In our opinion, the taTME has technical advantages over the LAR-TME approach for oncological resections of low rectal tumors that require a full TME. These advantages are most striking when the TME is performed in a difficult male pelvis or to remove bulky, low tumors (< 10 cm). In the case of very low rectal malignancies, the transanal approach might enable the possibility for a correct oncological resection with an anastomosis instead of an amputation. However, the taTME is a demanding surgical procedure with relevant pitfalls, and it requires standardized training [18]. Furthermore, as demonstrated in the current study, lower anastomoses are associated with a higher complication rate, including LARS. Consequently, very low colorectal anastomoses should be avoided whenever possible and oncologically safe, regardless of the technique used for rectal resections.

We believe that the taTME procedure should be in the armamentarium of colorectal surgeons in specialized units treating low rectal pathologies.
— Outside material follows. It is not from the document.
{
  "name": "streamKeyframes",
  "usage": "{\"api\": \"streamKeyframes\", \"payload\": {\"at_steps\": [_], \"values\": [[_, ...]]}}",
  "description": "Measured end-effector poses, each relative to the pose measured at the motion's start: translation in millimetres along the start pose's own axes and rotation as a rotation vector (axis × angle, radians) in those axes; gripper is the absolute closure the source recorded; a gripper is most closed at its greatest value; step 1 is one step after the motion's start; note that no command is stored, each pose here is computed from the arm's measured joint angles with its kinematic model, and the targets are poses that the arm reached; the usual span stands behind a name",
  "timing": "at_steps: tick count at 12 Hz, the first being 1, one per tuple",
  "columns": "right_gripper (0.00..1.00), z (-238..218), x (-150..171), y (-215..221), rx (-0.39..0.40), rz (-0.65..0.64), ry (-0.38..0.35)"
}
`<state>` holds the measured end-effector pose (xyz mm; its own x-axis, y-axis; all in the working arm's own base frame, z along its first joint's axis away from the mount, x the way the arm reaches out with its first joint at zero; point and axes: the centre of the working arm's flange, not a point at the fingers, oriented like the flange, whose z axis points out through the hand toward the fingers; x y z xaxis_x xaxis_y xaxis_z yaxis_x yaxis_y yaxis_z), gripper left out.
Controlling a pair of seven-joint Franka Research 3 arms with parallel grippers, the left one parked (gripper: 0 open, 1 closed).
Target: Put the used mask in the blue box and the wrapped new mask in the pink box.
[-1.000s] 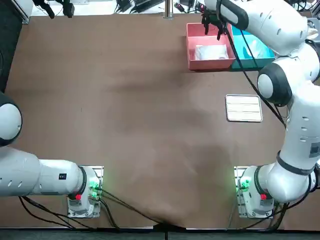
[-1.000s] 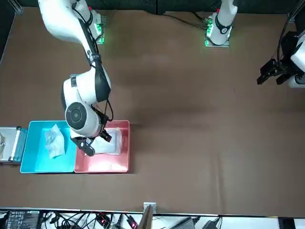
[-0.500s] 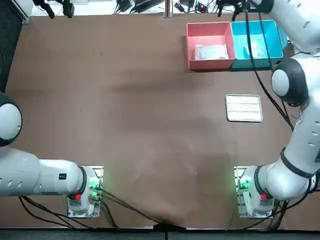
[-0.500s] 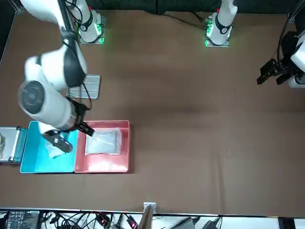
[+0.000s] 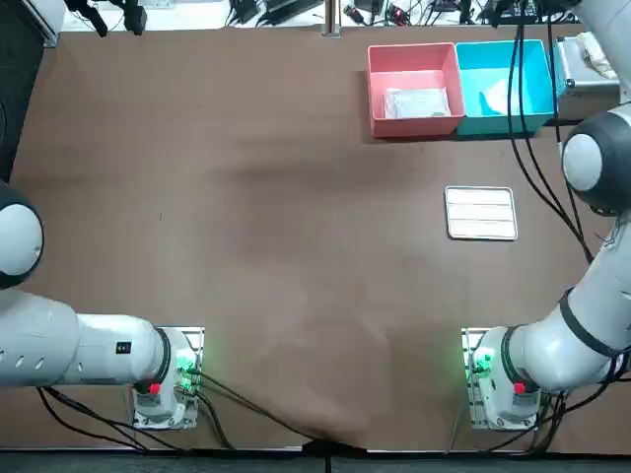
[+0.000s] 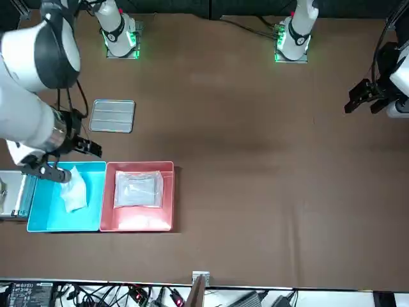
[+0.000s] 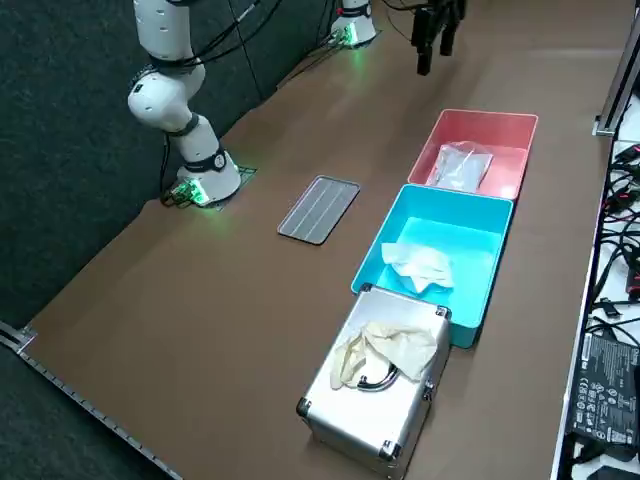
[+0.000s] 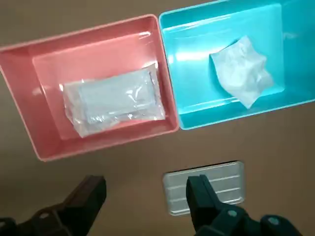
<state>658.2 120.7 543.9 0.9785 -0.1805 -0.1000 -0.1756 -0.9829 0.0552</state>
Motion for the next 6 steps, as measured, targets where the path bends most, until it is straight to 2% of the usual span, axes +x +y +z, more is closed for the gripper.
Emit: {"api": "streamKeyframes", "payload": {"at_steps": [6], "values": [[0.0, -28, -27, 80, 0.014, -0.166, -0.01]]}}
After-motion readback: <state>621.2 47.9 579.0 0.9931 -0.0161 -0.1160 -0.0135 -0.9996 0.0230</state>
The technique should be restricted to selected patients (mainly male patients with low pathologies, especially bulky malignancies). Compared with open and laparoscopic surgery, the robotic approach offers technical benefits in the low pelvis as well and is of course a contender in this type of surgery.

This study had some relevant limitations. The retrospective design had inherent limitations. The temporal separation of the cohorts might have resulted in a selection bias (significantly lower tumors in the taTME cohort). Furthermore, we obtained no quality of life questionnaires and focused solely on the LARS score to assess ano-rectal function after the rectal resection. However, several previous studies revealed a solid correlation between the LARS score and bowel-related quality of life [7]. Despite these limitations, this study adds valuable data regarding the functional outcome in patients undergoing taTME.

In conclusion, taTME was after adjustment for the height of the anastomosis not associated with higher LARS at 6 months when compared with LAR-TME. Further studies are warranted, especially to analyze the long-term oncological outcome.